> **PROBLEM DETAILS**:
If a line in the records below holds the word "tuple", copy it.
*** Block opens ***
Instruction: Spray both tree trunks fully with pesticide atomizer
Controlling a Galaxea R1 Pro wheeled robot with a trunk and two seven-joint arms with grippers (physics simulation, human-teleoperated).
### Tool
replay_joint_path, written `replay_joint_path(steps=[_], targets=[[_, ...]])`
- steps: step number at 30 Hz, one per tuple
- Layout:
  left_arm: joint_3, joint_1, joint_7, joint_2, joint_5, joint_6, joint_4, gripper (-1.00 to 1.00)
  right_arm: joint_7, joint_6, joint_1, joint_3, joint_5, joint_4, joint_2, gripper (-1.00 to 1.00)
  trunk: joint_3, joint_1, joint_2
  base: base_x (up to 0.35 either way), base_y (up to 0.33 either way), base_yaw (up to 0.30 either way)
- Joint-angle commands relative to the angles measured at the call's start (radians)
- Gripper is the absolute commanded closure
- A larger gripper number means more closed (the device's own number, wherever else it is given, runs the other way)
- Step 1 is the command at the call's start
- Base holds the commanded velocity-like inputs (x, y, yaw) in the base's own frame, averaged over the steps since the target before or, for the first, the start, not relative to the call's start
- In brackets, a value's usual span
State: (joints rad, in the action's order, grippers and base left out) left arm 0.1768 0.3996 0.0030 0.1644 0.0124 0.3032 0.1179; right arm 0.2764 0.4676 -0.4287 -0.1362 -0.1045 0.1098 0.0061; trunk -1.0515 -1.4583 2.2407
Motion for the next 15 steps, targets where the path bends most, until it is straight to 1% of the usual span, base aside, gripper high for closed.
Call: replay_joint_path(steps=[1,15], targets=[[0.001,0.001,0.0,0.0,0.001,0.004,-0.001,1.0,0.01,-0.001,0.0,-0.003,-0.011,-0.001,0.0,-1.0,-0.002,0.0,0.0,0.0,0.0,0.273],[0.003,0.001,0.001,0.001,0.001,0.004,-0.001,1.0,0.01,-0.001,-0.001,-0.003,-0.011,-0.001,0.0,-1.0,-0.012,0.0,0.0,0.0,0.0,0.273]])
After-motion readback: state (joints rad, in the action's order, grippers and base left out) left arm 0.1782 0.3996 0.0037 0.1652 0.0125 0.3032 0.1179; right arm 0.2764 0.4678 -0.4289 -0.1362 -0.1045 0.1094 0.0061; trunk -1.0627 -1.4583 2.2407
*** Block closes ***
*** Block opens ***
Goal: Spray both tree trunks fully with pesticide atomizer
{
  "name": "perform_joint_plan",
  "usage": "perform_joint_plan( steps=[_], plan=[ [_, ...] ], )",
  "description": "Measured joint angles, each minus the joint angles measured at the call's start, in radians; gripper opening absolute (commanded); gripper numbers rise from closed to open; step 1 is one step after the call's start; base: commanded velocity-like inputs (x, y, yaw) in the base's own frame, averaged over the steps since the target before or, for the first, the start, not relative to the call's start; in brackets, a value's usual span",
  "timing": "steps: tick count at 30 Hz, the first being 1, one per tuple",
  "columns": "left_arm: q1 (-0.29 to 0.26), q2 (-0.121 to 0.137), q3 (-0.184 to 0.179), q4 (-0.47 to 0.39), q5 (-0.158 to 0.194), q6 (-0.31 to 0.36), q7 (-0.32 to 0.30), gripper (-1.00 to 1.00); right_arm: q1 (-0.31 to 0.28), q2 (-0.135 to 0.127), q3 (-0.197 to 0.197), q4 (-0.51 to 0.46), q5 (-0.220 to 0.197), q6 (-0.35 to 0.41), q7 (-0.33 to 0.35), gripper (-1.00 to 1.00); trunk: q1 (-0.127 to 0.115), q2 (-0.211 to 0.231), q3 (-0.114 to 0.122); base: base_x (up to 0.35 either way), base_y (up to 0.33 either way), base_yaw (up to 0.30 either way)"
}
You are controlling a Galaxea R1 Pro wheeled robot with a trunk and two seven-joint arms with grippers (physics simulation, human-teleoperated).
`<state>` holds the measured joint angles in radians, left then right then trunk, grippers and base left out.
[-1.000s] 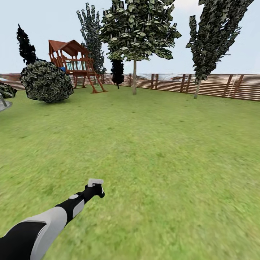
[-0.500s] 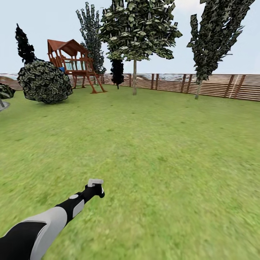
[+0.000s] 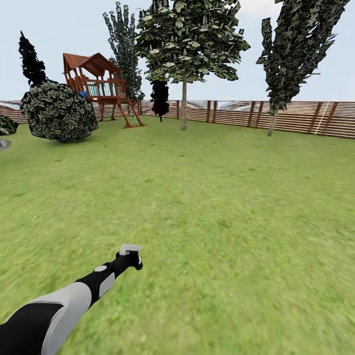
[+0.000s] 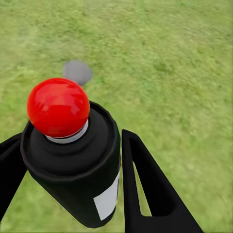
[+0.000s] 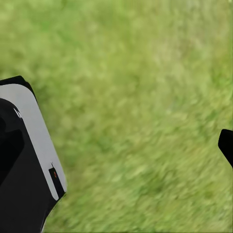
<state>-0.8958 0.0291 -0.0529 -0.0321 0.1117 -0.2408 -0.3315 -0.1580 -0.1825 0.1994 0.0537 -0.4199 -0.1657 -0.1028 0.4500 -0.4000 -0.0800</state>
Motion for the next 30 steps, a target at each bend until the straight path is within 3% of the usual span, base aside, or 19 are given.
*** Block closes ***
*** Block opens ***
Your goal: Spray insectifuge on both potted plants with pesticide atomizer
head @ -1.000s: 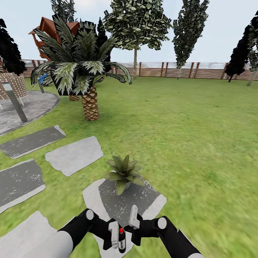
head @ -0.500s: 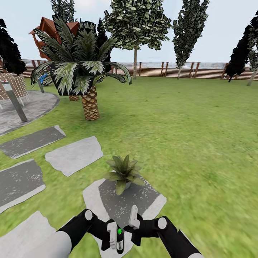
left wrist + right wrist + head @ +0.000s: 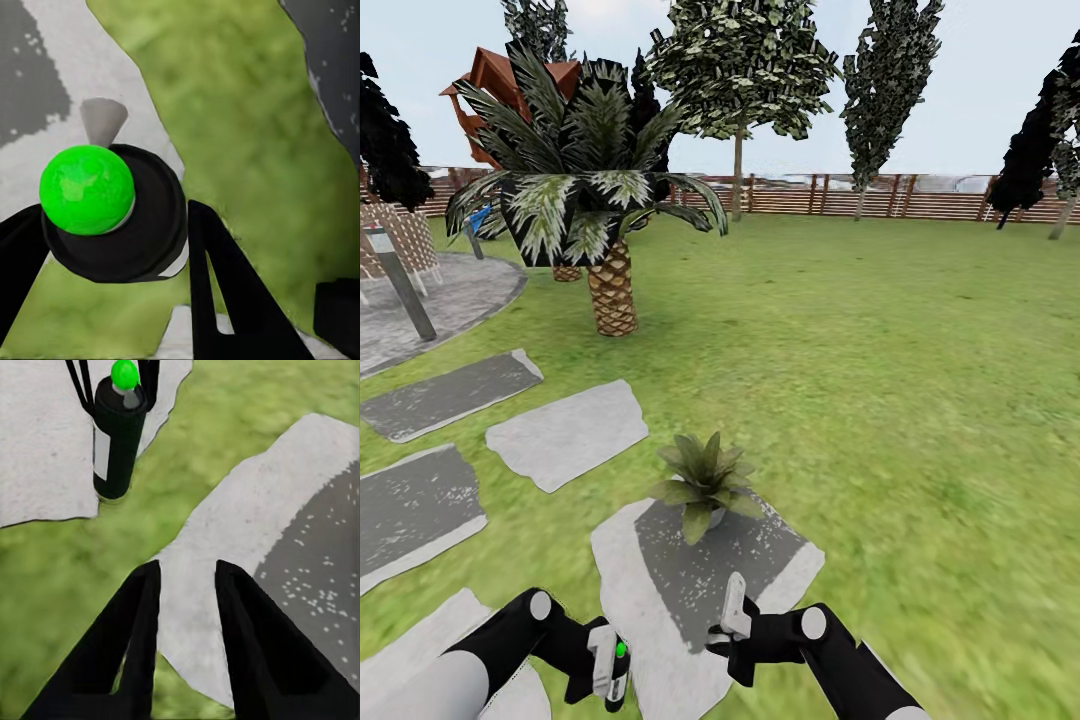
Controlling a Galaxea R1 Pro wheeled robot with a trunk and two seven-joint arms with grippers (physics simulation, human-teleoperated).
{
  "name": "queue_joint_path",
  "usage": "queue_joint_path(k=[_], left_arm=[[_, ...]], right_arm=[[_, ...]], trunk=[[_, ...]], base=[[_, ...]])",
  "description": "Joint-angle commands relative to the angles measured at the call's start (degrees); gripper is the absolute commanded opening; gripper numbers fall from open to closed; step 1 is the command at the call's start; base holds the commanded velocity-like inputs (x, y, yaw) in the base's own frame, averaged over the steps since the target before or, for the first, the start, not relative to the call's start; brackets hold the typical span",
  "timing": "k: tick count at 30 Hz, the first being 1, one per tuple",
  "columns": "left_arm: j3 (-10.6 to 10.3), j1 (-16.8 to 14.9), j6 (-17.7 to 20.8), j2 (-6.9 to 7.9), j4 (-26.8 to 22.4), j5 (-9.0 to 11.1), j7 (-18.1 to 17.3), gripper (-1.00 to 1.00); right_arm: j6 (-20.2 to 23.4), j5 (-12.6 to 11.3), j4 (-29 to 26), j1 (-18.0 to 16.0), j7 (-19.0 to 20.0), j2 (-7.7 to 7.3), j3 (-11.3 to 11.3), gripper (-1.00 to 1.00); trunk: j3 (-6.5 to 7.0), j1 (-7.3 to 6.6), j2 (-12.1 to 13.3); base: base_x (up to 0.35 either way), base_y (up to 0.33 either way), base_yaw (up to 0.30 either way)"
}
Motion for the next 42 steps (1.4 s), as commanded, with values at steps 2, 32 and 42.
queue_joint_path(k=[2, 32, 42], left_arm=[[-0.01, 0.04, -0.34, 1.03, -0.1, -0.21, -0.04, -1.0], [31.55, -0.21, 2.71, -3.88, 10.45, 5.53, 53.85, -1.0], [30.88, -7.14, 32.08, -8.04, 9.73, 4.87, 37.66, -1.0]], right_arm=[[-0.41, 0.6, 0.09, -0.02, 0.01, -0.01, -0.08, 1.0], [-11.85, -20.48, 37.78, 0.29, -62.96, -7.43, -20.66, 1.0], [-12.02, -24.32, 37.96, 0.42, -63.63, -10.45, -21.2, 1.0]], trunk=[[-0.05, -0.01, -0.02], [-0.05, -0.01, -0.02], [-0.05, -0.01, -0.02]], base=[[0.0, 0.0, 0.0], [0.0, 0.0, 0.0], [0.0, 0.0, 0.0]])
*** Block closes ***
> **TASK ANSWER**:
- steps: step number at 30 Hz, one per tuple
  "timing": "steps: tick count at 30 Hz, the first being 1, one per tuple",
  "timing": "k: tick count at 30 Hz, the first being 1, one per tuple",

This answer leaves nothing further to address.